# Exercise prompt
An exact transcription of the lines below, from the first through the one containing "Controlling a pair", is the only output wanted.

# Given data
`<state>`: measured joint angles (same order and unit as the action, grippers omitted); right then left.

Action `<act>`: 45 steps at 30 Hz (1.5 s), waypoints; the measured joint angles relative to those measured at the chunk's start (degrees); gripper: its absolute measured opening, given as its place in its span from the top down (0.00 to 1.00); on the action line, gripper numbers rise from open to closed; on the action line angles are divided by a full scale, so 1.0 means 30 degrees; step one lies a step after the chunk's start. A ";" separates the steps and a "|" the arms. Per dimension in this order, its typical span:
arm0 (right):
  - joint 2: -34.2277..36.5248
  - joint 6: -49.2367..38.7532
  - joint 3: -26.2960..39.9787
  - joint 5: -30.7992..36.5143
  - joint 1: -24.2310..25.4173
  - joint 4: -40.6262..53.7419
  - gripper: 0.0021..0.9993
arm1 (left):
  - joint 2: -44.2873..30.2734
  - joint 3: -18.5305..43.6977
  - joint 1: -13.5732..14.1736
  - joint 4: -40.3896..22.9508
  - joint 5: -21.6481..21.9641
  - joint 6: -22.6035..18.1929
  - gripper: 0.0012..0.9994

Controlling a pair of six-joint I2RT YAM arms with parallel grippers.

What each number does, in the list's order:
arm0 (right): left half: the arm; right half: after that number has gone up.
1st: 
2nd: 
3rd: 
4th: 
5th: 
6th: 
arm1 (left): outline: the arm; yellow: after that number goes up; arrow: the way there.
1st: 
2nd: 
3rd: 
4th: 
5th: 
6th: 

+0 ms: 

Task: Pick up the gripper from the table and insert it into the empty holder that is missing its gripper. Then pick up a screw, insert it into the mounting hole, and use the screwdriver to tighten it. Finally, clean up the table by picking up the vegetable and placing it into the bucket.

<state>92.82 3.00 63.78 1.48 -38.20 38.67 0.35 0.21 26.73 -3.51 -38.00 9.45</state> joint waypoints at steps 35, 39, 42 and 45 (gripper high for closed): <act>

# Your solution
`<state>`: measured joint angles (same order and unit as the action, grippers omitted); right then left.

Action `<act>`: 45 steps at 30 Hz (1.5 s), waypoints; the measured joint angles relative to those measured at the chunk's start (degrees); gripper: its absolute measured opening, given as its place in its span from the top down (0.00 to 1.00); on the action line, gripper numbers rise from open to closed; on the action line angles are divided by a full scale, so 1.0 means 30 degrees; step one lies a step after the chunk's start. A ";" separates the steps and a "|" the arms. Per dimension in this order, its typical span:
arm0 (right):
  - joint 2: -34.2277..36.5248
  - joint 6: -49.2367..38.7532
  - joint 3: -26.2960..39.9787
  - joint 5: -30.7992..36.5143
  - joint 1: -24.2310..25.4173
  - joint 4: -40.6262..53.7419
  - gripper: 0.0021..0.9993
arm1 (left):
  - joint 2: -44.2873..30.2734
  - joint 3: -18.5305..43.6977
  - joint 1: -13.5732..14.1736
  - joint 4: -40.3896..22.9508
  - joint 5: -21.6481..21.9641
  - joint 6: -22.6035..18.1929
  - gripper: 0.0012..0.9994

Controlling a pair of six-joint I2RT YAM arms with parallel grippers.

The exercise output is complete.